In the U.S., labour productivity has expanded an average of 2.5% year over year for the past five quarters, well above the 1.6% 10-year average. At the same time, S&P 500 revenue per employee has steadily increased since 2021 after flatlining during the 15 years prior. Companies that capitalise on these trends could continue to realise efficiencies and pull ahead.

Meanwhile, innovation is also opening up new end markets, including in non-tech sectors such as healthcare. There, dramatic improvements in scientific understanding and research tools are leading to the launch of ground-breaking products, such as GLP-1s for obesity. 

Already, these drugs – which are yielding weight loss levels in patients once achievable only through surgery – are annualising more than $50 billion in sales and growing by 50% annually.

Stargazing for fixed income opportunities

Our own star – the sun – provides us with warmth and energy. We are not about to advocate worshiping bonds as the ancients did the sun, but bonds have advantages – namely reliable income and diversification. Yields are at attractive levels relative to history, and government bonds could offer a potentially useful counterweight against equity market volatility.

  • Central bank easing will provide an important support for bonds, but our view is that rates will remain higher than they have been. We believe investors should be overweight interest rate duration.
  • We also believe investors should diversify their fixed income holdings, taking advantage of appealing yields. The role of bonds as a portfolio diversifier should reassert itself and provide ballast to portfolios in this new environment.
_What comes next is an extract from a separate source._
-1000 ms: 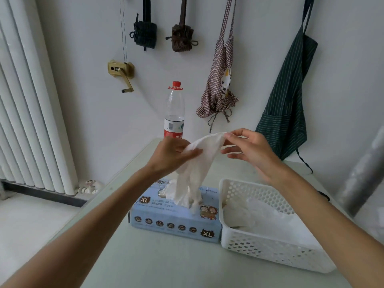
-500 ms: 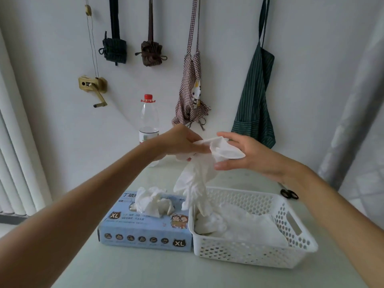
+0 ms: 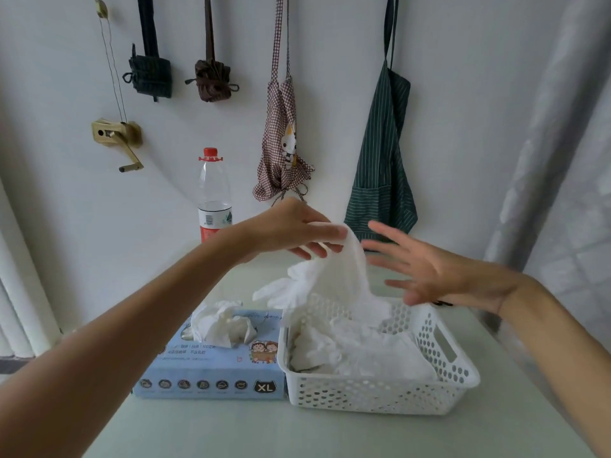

In our view, it is important to think broadly in terms of asset allocation.
  • We expect corporate default rates to stay relatively low in 2025. Nearly every part of the story is supportive of credit: Fundamentals are strong, private credit is providing an additional source of financing, and central banks are cutting policy rates.

Investment grade spread tightening post U.S. elections

Source: Bloomberg, ICE BofA US Corporate Index (C0A0), Govt option-adjusted spread (Govt OAS), final six months of election years. 2024 is to 19 November 2024. Basis point (bp) equals 1/100 of a percentage point, 1bp = 0.01%. Past performance is not a guide to future performance.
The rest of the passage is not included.